China halved stamp duty on stock trading in its latest attempt to boost struggling markets. The market is also keeping an eye on Tropical Storm Idalia and any risk it poses to oil and gas output in the U.S. Gulf.
Brent crude rose 65 cents, or 0.8%, to $85.13 a barrel by 1350 GMT, breaking above the $85 mark after failing to do so earlier in the session. U.S. West Texas Intermediate crude gained 45 cents, or 0.6%, to $80.28.
The focus today is on “China actions to support its economy, Tropical Storm Idalia heading for Florida and whether Brent can regain momentum on a break above $85,” said Ole Hansen, head of commodity strategy at Saxo Bank.
Idalia was intensifying as it approaches Cuba, according to the latest update. Its most likely impact is a day or two of power outages, said IG market analyst Tony Sycamore.
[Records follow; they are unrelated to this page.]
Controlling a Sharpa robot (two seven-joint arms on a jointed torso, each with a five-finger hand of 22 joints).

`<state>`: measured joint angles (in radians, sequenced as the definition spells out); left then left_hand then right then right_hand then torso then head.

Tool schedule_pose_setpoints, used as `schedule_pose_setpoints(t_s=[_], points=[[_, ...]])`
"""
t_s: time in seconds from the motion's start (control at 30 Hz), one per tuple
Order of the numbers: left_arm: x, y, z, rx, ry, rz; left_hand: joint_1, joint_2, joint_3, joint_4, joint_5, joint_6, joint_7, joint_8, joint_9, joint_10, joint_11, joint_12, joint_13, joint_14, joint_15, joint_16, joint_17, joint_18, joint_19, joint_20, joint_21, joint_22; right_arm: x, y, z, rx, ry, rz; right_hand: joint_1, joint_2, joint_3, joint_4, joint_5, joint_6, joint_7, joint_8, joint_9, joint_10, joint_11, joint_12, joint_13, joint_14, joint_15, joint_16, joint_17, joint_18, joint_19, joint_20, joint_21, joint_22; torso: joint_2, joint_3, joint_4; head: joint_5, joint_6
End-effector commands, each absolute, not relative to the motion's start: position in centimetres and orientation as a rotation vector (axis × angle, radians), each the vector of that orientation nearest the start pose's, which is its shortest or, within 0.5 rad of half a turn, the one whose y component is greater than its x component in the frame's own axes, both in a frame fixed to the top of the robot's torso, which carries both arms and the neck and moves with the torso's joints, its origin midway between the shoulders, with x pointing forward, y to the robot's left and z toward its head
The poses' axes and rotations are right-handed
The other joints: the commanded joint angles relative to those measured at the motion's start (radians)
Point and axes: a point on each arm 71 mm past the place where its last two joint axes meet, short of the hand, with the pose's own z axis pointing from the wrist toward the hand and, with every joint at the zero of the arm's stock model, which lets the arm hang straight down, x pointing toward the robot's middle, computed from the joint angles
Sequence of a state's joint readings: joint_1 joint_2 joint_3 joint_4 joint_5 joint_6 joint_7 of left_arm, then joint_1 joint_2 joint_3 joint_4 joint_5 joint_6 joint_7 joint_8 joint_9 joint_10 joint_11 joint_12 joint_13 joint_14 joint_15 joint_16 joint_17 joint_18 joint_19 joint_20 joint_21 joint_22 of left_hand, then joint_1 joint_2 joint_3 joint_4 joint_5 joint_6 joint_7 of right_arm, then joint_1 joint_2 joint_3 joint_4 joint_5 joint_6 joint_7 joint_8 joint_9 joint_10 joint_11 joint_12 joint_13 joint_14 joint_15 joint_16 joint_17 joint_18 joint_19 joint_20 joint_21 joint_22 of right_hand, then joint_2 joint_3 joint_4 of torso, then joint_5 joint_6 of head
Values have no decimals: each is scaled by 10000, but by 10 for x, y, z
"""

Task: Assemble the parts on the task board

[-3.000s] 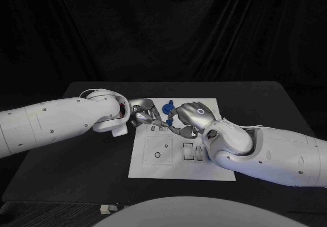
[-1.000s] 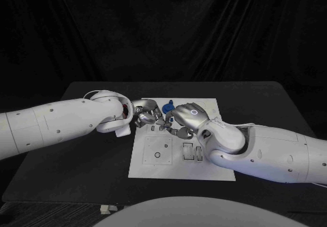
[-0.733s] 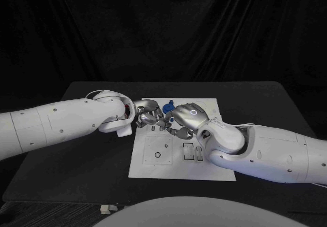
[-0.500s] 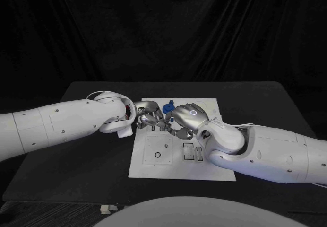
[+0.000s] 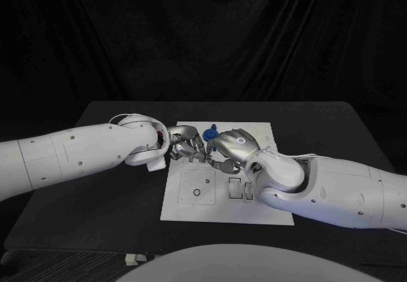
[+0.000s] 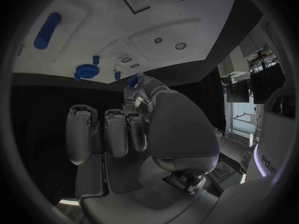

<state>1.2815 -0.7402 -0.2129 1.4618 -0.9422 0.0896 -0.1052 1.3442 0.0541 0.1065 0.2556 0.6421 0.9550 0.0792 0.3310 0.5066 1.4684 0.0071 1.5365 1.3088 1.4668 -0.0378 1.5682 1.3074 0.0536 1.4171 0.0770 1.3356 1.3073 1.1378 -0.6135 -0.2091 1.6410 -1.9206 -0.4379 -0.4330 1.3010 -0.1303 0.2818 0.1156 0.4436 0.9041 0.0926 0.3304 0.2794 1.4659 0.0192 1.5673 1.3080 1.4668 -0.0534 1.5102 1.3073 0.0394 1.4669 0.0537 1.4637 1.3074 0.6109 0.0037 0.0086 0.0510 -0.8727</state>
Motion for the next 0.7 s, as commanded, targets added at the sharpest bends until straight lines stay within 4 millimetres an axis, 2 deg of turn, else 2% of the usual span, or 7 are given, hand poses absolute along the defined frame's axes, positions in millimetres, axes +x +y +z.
schedule_pose_setpoints(t_s=[0.03,0.23,0.5,0.53,0.63,0.7], points=[[470,163,-238,-330,22687,-9179,105,9,278,-46,55,4,-55,72,33,664,-65,7,2281,1040,-71,26,2634,48,-4,-98,34,1867,406,-67,-238,-4920,15273,5715,-84,-16,66,4,-43,-52,44,-33,-2,1049,-34,35,2628,746,-7,27,994,-105,554,-1,-38,2254,2,0,6,-4,1],[470,162,-237,-303,22509,-9388,212,-139,1048,-205,-318,13,-67,290,103,690,-71,27,2300,1040,-84,26,2634,57,-40,-108,-9,1852,407,-67,-239,-4926,15297,5676,-79,-21,86,-12,-51,-78,54,-57,-11,1049,-26,35,2628,742,-3,21,975,-102,548,2,-51,2249,0,-2,5,2,1],[470,162,-238,-355,22415,-9402,362,-295,1752,-528,-613,154,-109,507,155,788,-107,114,2385,1040,-119,26,2634,54,-32,-137,8,1857,408,-70,-240,-4911,15387,5521,-92,-36,129,-46,-151,-153,79,-125,-34,1049,-5,35,2628,734,14,10,944,-96,536,15,-75,2241,2,0,4,10,1],[471,163,-238,-378,22438,-9349,365,-304,1786,-544,-618,162,-111,513,155,796,-109,122,2393,1040,-121,26,2634,54,-29,-139,11,1858,408,-71,-240,-4903,15396,5501,-123,-50,138,-50,-234,-211,95,-169,-49,1049,8,35,2628,731,24,6,933,-95,533,24,-79,2239,1,-1,3,15,1],[471,165,-240,-515,22613,-8999,359,-350,1880,-590,-618,186,-116,523,147,773,-114,98,2368,1040,-126,26,2634,52,-23,-144,18,1860,409,-76,-240,-4823,15416,5404,-276,-149,103,-13,-909,-1103,205,-694,-290,1049,56,35,2628,710,69,-29,838,-80,502,66,-139,2218,1,-1,4,50,1],[472,168,-241,-635,22719,-8731,339,-390,1957,-619,-617,203,-115,515,129,741,-117,65,2334,1040,-130,26,2634,52,-22,-148,18,1860,409,-82,-240,-4737,15412,5331,-300,-165,83,-2,-1128,-1272,221,-789,-350,1049,25,35,2628,706,56,-36,817,-76,496,69,-150,2214,1,0,5,68,1]])
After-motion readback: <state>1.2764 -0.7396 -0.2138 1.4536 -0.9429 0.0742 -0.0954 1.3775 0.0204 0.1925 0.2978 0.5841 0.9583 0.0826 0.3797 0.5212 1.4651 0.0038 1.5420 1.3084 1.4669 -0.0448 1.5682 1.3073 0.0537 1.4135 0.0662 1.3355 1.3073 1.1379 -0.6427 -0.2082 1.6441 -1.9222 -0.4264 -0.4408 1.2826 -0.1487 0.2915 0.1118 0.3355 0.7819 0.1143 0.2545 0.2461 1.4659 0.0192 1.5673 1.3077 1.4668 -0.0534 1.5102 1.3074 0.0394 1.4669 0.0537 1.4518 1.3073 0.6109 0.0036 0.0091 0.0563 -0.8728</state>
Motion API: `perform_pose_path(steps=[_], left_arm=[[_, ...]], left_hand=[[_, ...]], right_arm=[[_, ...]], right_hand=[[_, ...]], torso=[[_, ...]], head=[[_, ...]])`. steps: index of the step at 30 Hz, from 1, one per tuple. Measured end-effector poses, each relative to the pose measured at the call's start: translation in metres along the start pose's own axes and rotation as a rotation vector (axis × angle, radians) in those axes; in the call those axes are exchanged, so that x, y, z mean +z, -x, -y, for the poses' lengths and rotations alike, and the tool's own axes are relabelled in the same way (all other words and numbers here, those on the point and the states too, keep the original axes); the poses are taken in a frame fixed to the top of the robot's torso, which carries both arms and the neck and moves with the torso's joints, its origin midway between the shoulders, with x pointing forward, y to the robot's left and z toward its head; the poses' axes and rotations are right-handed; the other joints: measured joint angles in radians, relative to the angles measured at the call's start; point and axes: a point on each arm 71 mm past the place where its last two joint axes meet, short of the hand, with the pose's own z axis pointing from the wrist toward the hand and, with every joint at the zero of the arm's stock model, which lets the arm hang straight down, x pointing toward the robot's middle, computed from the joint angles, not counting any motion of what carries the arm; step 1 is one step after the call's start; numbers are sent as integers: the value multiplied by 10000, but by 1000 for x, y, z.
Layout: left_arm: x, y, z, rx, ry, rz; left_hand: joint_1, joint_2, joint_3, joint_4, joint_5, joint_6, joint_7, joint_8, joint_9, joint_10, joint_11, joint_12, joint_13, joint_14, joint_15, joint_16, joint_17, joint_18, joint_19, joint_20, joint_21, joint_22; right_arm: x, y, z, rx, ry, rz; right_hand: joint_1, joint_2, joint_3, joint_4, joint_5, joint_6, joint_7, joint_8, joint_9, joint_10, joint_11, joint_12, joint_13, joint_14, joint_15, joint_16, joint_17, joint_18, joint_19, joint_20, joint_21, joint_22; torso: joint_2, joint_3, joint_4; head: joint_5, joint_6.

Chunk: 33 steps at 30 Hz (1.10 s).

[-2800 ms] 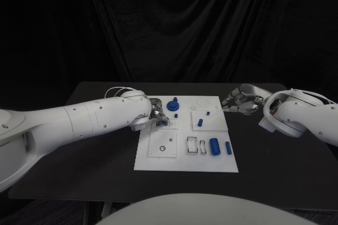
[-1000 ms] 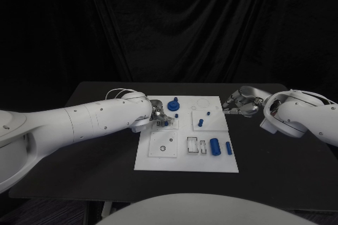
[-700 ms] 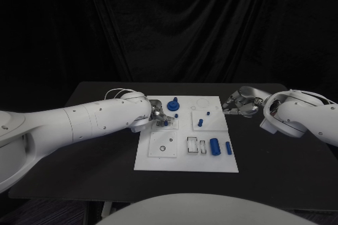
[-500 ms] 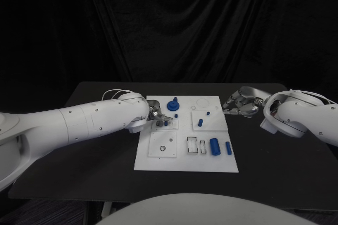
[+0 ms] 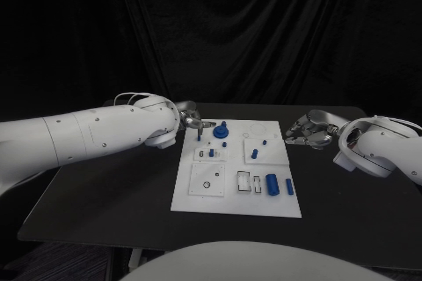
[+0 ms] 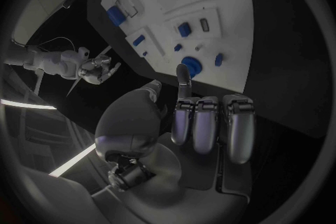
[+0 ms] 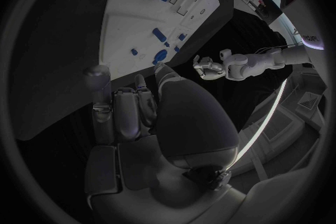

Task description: Assemble the parts on the task board

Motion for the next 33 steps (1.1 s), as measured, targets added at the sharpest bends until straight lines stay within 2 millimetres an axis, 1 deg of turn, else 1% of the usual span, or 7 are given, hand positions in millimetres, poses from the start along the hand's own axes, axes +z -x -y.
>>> perform_pose_path(steps=[1,3,5,8,13,23,33], left_arm=[[-2,8,2,-6,-115,196],[-5,18,3,-2,-241,411],[-6,27,4,24,-322,576],[-5,35,3,104,-272,646],[4,40,-2,371,141,268],[29,32,-7,841,943,-738],[45,18,-13,968,1448,-1268]], left_hand=[[56,150,-179,-45,42,-51,-50,25,213,11,50,0,0,-7,109,0,0,0,8,131,0,0],[162,286,-329,9,237,-67,-67,25,407,-5,99,0,0,-11,113,0,0,0,14,290,0,0],[451,359,-378,46,489,-67,-67,25,564,-5,99,0,0,-11,113,0,0,0,36,378,0,0],[769,397,-406,18,549,-67,-67,9,670,-5,99,0,0,-11,113,0,0,0,10,474,0,0],[830,449,-588,56,74,-178,-26,-242,724,6,150,0,0,-25,161,0,0,0,9,586,0,0],[1252,474,-685,-41,17,-309,106,-572,724,-15,233,0,0,-5,249,0,0,0,14,721,0,0],[1343,461,-737,-92,-136,-357,151,-689,718,15,262,0,0,-8,251,0,0,1,10,725,0,0]], right_arm=[[0,0,0,2,7,8],[0,0,-1,5,15,17],[0,0,-1,6,24,22],[1,-1,-2,4,42,19],[3,-2,-5,-9,105,-8],[2,-1,-4,0,157,91],[1,0,-4,11,203,134]], right_hand=[[0,0,0,0,46,0,0,11,-9,0,0,0,0,0,0,0,9,-1,0,0,0,0],[0,0,0,0,103,0,0,38,-12,0,0,0,0,0,0,0,18,0,0,0,0,0],[0,0,0,0,103,0,0,38,-13,0,0,0,0,0,0,0,18,0,0,0,0,0],[0,0,0,0,156,0,0,38,-19,0,0,0,0,0,0,0,17,0,0,0,0,0],[0,-1,0,0,220,0,0,38,-26,0,0,0,0,0,0,0,17,-1,0,0,0,0],[0,-1,29,-29,336,0,0,38,-51,0,0,0,0,0,0,1,71,0,0,0,61,-1],[0,-1,29,-29,383,0,0,38,-50,0,0,0,0,0,0,1,71,1,0,0,61,-1]], torso=[[0,0,0],[1,4,-6],[5,12,-18],[23,19,-18],[63,24,-11],[128,62,-19],[235,39,-44]], head=[[15,1],[63,1],[102,1],[89,1],[75,1],[29,1],[124,1]])
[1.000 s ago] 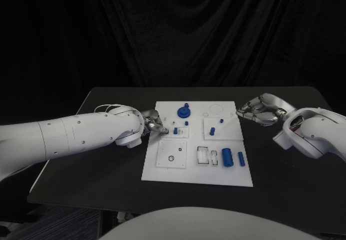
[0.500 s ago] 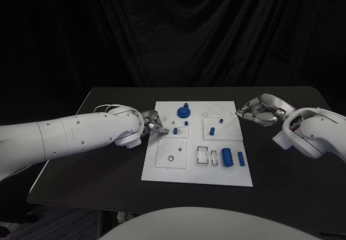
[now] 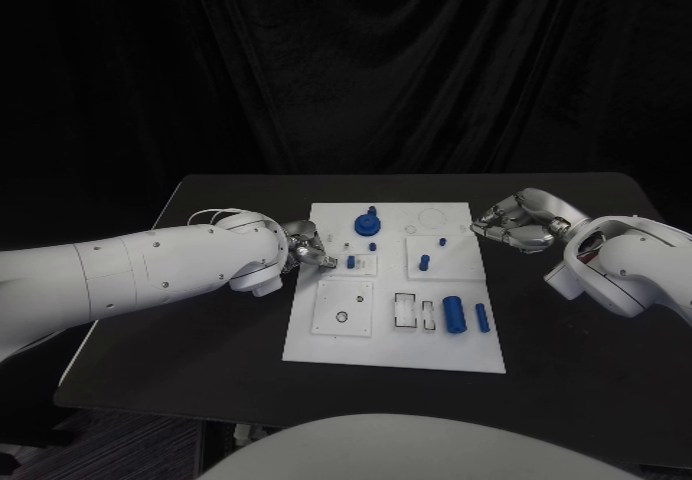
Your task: Assemble the parts on the task board
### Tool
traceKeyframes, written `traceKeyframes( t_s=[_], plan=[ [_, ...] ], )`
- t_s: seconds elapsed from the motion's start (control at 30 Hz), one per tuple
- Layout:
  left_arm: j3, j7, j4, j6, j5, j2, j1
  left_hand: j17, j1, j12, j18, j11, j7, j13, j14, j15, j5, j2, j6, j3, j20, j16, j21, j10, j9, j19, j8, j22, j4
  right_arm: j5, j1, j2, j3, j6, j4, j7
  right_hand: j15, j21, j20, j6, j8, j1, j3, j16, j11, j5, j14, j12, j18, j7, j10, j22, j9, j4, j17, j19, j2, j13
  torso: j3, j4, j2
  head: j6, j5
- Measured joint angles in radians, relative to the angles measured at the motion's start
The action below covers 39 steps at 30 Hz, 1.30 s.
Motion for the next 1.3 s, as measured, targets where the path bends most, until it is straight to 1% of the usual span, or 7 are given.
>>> traceKeyframes(
  t_s=[0.4,0.47,0.6,0.8,1.0,1.1,1.3],
  plan=[
    [0.001,-0.001,-0.013,0.007,0.0,0.005,0.0,0.0,-0.019,0.0,0.0,0.0,-0.006,0.0,0.0,0.0,-0.072,0.006,-0.01,-0.035,0.004,0.0,-0.015,0.0,-0.012,-0.011,-0.005,0.0,0.035,0.0,0.0,0.001,0.0,0.004,0.0,-0.003,0.0,0.0,0.0,0.0,0.0,0.0,0.003,-0.004,0.0,0.0,0.0,0.0,0.0,0.0,0.0,0.0,0.0,-0.003,0.0,0.0,0.0,0.0,0.0001,0.0007,0.001,0.0,0.001],
    [0.001,-0.001,-0.016,0.008,0.0,0.006,0.0,0.0,-0.032,0.0,0.0,0.0,-0.002,0.0,0.0,0.0,-0.122,0.008,-0.014,-0.053,0.003,0.0,-0.015,0.0,-0.018,-0.011,-0.014,0.0,0.053,0.0,0.0,0.001,0.0,0.005,0.0,-0.003,0.0,0.0,0.0,0.0,0.0,0.0,0.003,-0.004,0.0,0.0,0.0,0.0,0.0,0.0,0.0,0.0,0.0,-0.003,0.0,0.0,0.0,0.0,0.0001,0.0006,0.002,0.0,0.002],
    [0.0,-0.003,-0.018,0.01,0.0,0.01,0.0,0.0,-0.045,0.0,0.0,0.0,-0.004,0.0,0.0,0.0,-0.178,0.009,-0.015,-0.083,0.007,0.0,-0.019,0.0,-0.028,-0.014,-0.02,0.0,0.082,0.0,0.0,0.002,0.0,0.006,0.0,-0.004,0.0,0.0,0.0,-0.004,0.0,0.0,0.003,-0.004,0.0,0.0,0.0,0.0,0.0,0.004,0.0,0.0,0.0,-0.003,0.0,0.0,0.0,0.0,0.0001,0.0006,0.002,0.0,0.003],
    [0.0,-0.003,-0.021,0.013,-0.001,0.013,0.0,0.0,-0.068,0.0,0.0,0.004,0.0,0.0,0.0,0.0,-0.233,0.003,-0.019,-0.147,0.007,0.0,-0.023,-0.004,-0.043,-0.015,-0.031,0.0,0.127,0.0,0.0,0.002,0.0,0.008,0.0,-0.005,0.0,0.0,0.0,-0.004,0.0,0.004,0.006,-0.004,0.0,0.004,0.0,0.0,0.0,0.004,0.0,0.0,0.0,-0.006,0.0,0.0,0.004,0.0,0.0003,0.0006,0.002,0.0,0.001],
    [0.002,-0.003,-0.024,0.014,0.0,0.015,0.0,0.0,-0.08,0.0,0.0,0.011,0.011,0.0,0.0,0.007,-0.252,0.001,-0.029,-0.201,0.011,0.0,-0.029,-0.004,-0.057,-0.018,-0.044,0.0,0.167,0.0,0.0,0.001,0.0,0.01,0.0,-0.006,0.0,0.0,0.0,-0.004,0.0,0.004,0.007,-0.004,0.0,0.004,0.0,0.0,0.0,0.004,0.0,0.0,0.0,-0.007,0.0,0.0,0.004,0.0,0.0003,0.0009,0.002,0.0,0.001],
    [0.003,-0.003,-0.027,0.014,0.0,0.015,-0.001,0.0,-0.08,0.0,0.016,0.011,0.011,0.0,0.0,0.007,-0.252,0.001,-0.03,-0.213,0.014,0.0,-0.033,-0.004,-0.062,-0.021,-0.048,0.0,0.174,0.0,-0.001,0.001,0.0,0.011,0.0,-0.007,0.0,0.0,0.0,-0.004,0.0,0.004,0.007,-0.004,0.0,0.008,0.0,0.0,0.0,0.004,0.0,0.0,0.0,-0.007,0.0,0.0,0.004,0.0,0.0003,0.0008,0.002,0.0,0.002],
    [0.004,-0.002,-0.029,0.014,0.0,0.015,-0.001,0.0,-0.085,0.0,0.016,0.011,0.013,0.0,0.0,0.007,-0.243,0.007,-0.031,-0.224,0.014,0.0,-0.033,-0.004,-0.066,-0.021,-0.052,0.0,0.18,0.0,-0.001,0.001,0.0,0.013,0.0,-0.008,0.0,0.0,0.0,-0.004,0.0,0.004,0.008,-0.004,0.0,0.008,0.0,0.0,0.0,0.004,0.0,0.0,0.0,-0.008,0.0,0.0,0.004,0.0,0.0,0.0007,0.002,0.0,0.004]
  ],
)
That “should see some short-term support for the oil price”, he said.
Brent and U.S. crude posted a second week of losses on Friday after Federal Reserve Chair Jerome Powell said the U.S. central bank may need to raise rates further to cool still-too-high inflation.
Still, CMC markets analyst Tina Teng said a soft-landing scenario for the U.S. economy buoyed energy markets on Monday, despite the Fed’s hawkish stance on rate hikes.
Oil prices have remained above $80 a barrel with support from falling oil inventories and supply cuts from the OPEC+ group of oil producers.
Saudi Arabia is expected to extend a voluntary oil output cut of 1 million barrels a day into October, analysts told Reuters last week, as the kingdom seeks to provide further support for the market.